Which is more important to learn first, after kana? Kanji, grammar or what?

I just finished practicing with kana and I actually don’t know what I should learn first now.

4 comments
  1. so im like, still pretty green, but feel like im over the initial walls a year and a half in, at least. ultimately, i think picking *something* to learn and just doing it is the the biggest thing. learning imperfectly is better than not learning, yknow? find a direction, be it the genki books, some easy listening or easy books, wanikani or anki, and give it a shot for a few weeks! you’ll know pretty quick if it works for you.

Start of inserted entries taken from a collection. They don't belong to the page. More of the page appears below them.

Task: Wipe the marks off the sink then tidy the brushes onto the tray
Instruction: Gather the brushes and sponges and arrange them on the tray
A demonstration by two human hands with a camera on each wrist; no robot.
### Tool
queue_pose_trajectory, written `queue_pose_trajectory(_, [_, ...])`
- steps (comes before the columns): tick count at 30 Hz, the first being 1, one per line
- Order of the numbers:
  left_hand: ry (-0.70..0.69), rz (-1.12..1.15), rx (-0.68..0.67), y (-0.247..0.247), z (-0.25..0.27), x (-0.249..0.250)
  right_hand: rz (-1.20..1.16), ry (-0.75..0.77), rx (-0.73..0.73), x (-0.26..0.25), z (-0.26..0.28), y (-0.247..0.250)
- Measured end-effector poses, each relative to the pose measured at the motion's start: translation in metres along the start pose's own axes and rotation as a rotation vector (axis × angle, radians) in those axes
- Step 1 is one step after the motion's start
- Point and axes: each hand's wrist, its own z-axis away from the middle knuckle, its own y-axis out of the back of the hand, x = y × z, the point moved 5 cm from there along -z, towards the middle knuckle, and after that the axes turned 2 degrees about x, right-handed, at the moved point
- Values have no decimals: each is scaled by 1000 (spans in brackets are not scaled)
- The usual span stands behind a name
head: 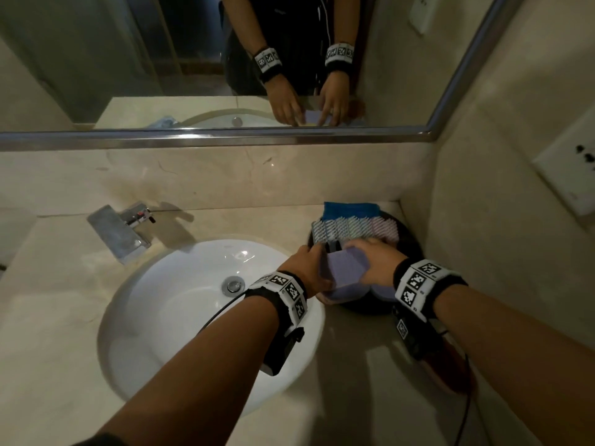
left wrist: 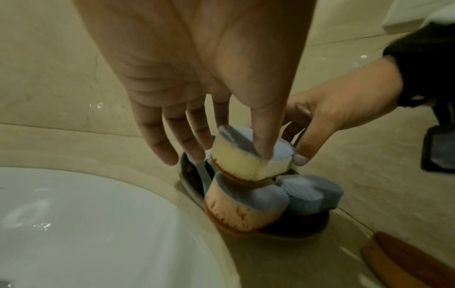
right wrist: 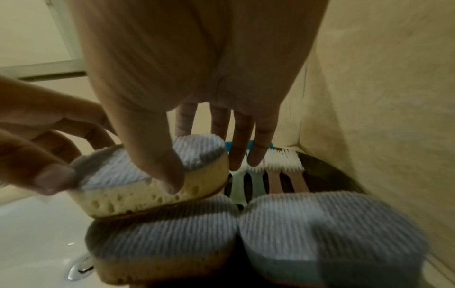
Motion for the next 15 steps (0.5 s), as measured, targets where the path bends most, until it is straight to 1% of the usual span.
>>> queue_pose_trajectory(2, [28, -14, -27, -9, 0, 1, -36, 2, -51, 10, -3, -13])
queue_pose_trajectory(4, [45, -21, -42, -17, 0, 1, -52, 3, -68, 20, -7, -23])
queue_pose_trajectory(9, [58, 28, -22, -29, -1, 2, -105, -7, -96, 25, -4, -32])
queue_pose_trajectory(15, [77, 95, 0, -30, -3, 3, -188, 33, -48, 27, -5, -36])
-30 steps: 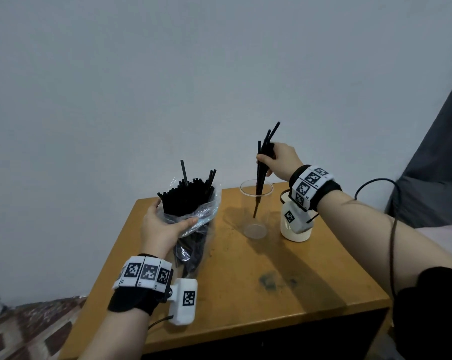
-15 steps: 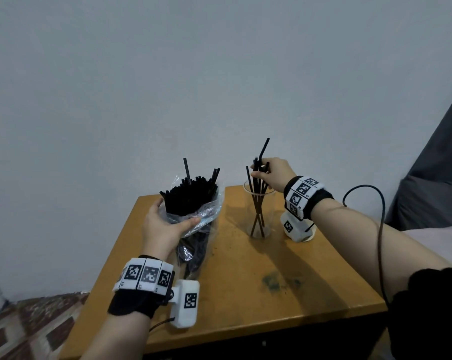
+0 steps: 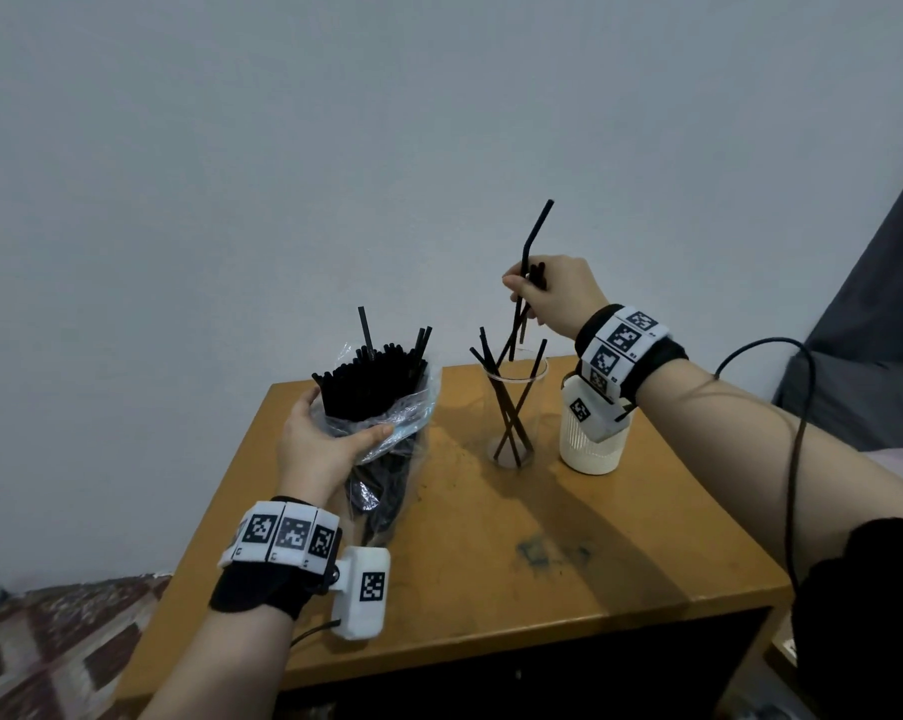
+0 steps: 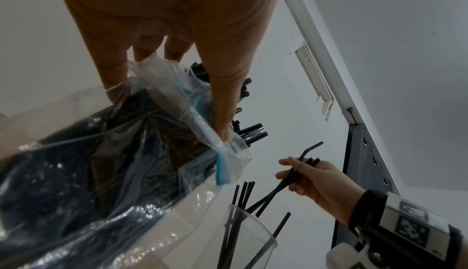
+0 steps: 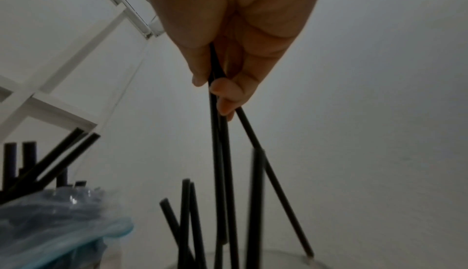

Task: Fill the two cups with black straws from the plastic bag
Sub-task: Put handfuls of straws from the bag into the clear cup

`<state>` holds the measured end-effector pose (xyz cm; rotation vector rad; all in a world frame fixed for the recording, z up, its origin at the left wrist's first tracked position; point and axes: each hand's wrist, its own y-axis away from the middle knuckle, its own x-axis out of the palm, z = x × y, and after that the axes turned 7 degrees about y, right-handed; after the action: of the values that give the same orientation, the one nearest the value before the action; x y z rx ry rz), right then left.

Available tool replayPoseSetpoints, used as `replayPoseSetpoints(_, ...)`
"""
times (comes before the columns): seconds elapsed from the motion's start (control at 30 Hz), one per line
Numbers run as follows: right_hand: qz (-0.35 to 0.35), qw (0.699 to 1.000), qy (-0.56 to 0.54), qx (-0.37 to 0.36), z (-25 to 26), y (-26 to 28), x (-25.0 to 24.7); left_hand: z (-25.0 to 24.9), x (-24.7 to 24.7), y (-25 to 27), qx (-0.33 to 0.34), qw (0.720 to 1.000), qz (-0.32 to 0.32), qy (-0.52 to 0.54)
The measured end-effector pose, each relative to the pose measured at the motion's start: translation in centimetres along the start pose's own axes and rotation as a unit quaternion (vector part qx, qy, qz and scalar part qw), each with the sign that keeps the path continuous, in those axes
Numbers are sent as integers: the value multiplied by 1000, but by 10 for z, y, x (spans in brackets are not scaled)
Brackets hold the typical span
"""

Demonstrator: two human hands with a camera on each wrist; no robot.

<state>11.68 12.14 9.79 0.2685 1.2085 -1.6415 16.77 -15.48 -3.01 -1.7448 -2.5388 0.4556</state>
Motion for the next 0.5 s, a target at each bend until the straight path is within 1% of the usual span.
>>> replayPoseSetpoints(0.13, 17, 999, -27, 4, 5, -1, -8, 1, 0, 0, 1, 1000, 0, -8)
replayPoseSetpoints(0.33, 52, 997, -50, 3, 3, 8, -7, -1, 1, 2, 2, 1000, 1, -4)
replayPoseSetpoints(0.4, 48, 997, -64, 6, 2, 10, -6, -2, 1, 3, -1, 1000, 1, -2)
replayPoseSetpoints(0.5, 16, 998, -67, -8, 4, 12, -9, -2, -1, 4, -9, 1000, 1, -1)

    as an example, i started by trying the genki books, but i found that early on i was getting mega stressed about kanji. i think this is a common experience, since there’s constantly posts here like “can you get fluent without learning kanji???” so i decided to study exclusively kanji for a while.

    from september 2021 until like may of this year i used wanikani, only doing around 30 minutes a day. there’s tons of anki decks shared around here that would do the same thing. i think that i probably spent too long doing just kanji, and also fell off for like a month in there, but now i feel a lot more confident as i’ve gotten into proper grammar and listening work.

  2. Both.

    Find which one you struggle with more and give that more emphasis.

    Kana represents like .00000000001% of the time and effort you’ll put into learning Japanese. You can’t afford to neglect either of the actual cores of language.

  3. I think first some vocab (kana) and basic grammar, after that it would be good idea progressively learning basic kanji and using it for replacing kana, little by little.